Processing errors can arise back at the office, particularly at the stage of entering answers to questions onto a computerized database via a keyboard and screen. Agencies sometimes validate these entries by, in effect, entering them twice, and the computer checks to see if the two entries are identical. Alternatively, some agencies check samples of the entries. It is possible, in addition, to apply range checks and logical checks.

 

There are, then, a number of sources of non-sampling error, and it is important to bear these in mind when interpreting survey results, whether based on a sample or not. The crucial point is that such errors can arise even if a census is taken.

Total survey error

Any research that is based on addressing questions to people and recording their answers risks error resulting from the respondents themselves and from interviewers where these are used in addition to those kinds of error that arise in any research from data handling, and from inadequacies of sampling. Total survey error is the addition of all these sources of error, both sampling and non-sampling It is difficult to estimate what the total survey error is in any one survey, and it will tend to vary from question to question. What is certainly true is that the error that results from random sampling fluctuations – which is the only kind of error that is taken into account when confidence intervals are calculated or tests are made against the null hypothesis – accounts for only a very small proportion of the total survey error.

 

Errors of various kinds can always be reduced by spending more money, for example, on more interviewer training and supervision, on random sampling techniques, on pilot testing or on getting a higher response rate. However, the reduction in error has to be traded off against the extra cost involved.
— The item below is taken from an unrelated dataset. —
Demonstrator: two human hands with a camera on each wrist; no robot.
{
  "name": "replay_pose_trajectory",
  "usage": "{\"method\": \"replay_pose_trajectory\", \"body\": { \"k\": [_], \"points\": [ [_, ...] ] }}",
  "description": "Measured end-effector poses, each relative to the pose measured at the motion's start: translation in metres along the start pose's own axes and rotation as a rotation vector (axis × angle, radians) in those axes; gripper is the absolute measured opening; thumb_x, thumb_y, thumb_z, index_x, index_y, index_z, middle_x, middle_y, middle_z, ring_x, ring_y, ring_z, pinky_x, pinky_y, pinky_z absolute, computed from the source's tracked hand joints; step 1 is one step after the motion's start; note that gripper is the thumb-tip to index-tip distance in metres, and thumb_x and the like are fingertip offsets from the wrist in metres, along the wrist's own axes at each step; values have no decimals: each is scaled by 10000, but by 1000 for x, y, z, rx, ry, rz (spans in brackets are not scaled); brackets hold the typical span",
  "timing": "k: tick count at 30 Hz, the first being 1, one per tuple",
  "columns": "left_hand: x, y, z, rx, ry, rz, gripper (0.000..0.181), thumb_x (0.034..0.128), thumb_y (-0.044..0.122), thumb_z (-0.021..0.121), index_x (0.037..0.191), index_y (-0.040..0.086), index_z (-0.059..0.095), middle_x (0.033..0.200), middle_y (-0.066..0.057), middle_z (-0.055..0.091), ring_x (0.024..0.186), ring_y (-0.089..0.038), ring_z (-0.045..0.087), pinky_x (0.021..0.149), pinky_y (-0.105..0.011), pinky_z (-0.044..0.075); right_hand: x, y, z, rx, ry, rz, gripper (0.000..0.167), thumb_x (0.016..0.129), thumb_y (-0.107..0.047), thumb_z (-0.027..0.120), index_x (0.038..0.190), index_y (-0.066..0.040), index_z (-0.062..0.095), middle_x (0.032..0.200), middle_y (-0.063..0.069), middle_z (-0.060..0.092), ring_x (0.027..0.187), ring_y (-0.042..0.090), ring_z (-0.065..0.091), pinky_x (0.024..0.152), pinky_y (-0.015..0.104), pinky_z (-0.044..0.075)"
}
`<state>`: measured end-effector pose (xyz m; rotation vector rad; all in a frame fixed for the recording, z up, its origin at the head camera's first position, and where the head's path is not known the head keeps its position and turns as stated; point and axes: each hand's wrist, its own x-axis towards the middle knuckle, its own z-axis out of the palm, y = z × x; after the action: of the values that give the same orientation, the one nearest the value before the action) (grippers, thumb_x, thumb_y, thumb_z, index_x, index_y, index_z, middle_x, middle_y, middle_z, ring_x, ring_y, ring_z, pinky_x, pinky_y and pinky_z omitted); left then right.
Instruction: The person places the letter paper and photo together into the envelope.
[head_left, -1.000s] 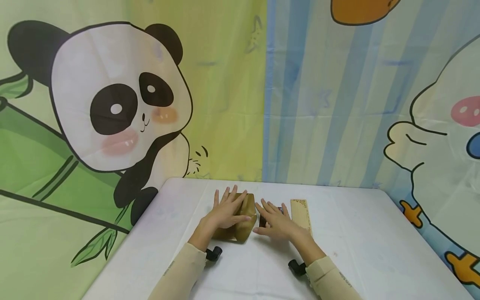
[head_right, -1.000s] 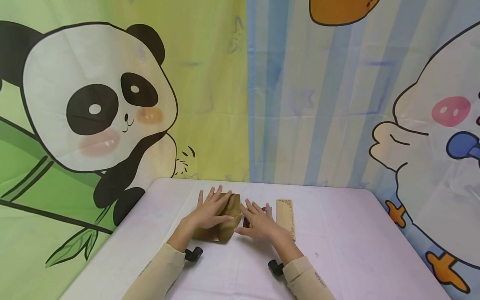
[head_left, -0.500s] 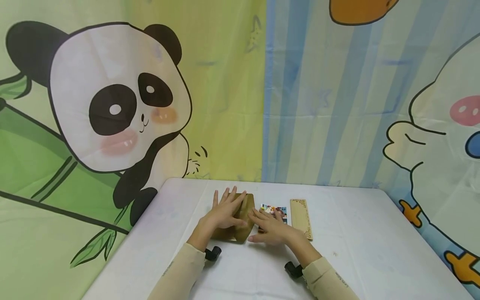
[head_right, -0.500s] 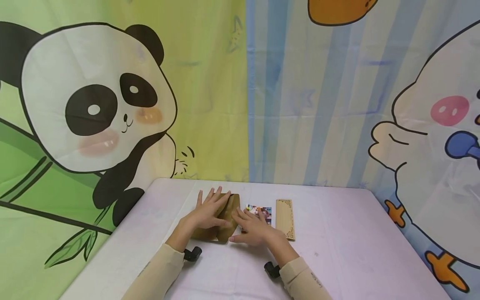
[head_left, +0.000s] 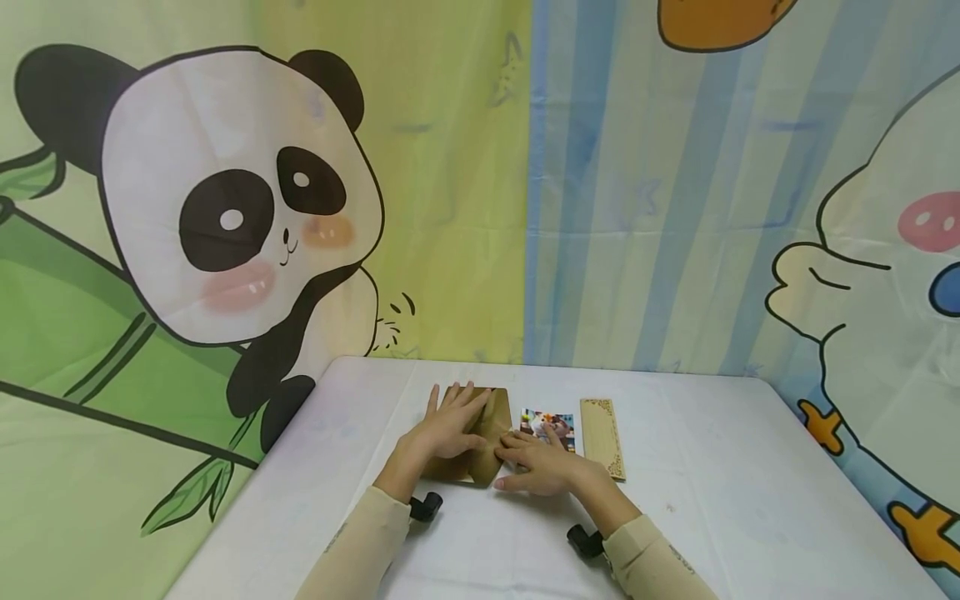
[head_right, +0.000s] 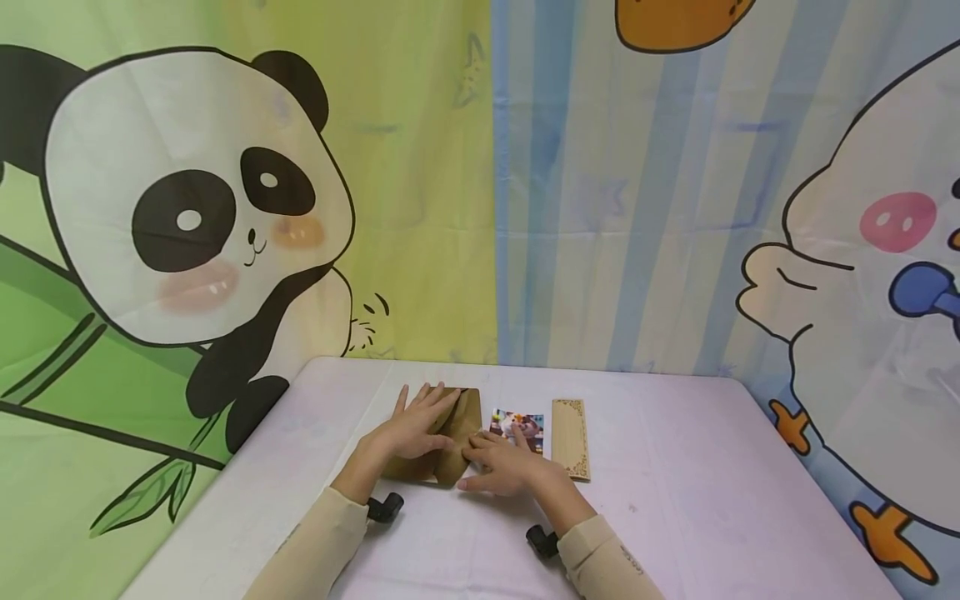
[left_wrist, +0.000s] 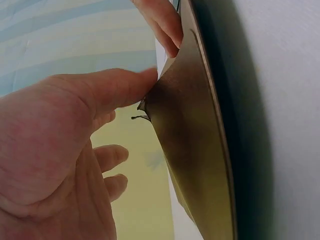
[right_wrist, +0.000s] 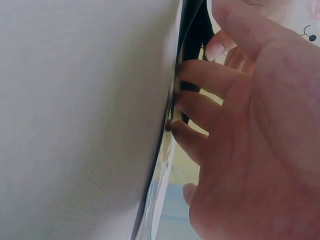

Further­more errors are often interrelated so that attempts to reduce one kind of error may actually increase another, for example, minimizing the non-response errors by persuading more reluctant respondents may well increase response error Non-sampling errors tend to be pervasive, not well-behaved and do not decrease – indeed may increase – with the size of the sample. It is sometimes even difficult to see whether they cause under- or over-estimation of population characteristics. There is, in addition, the paradox that the more efficient the sample design is in controlling random sampling fluctuations, the more important in proportion become bias and non-sampling error.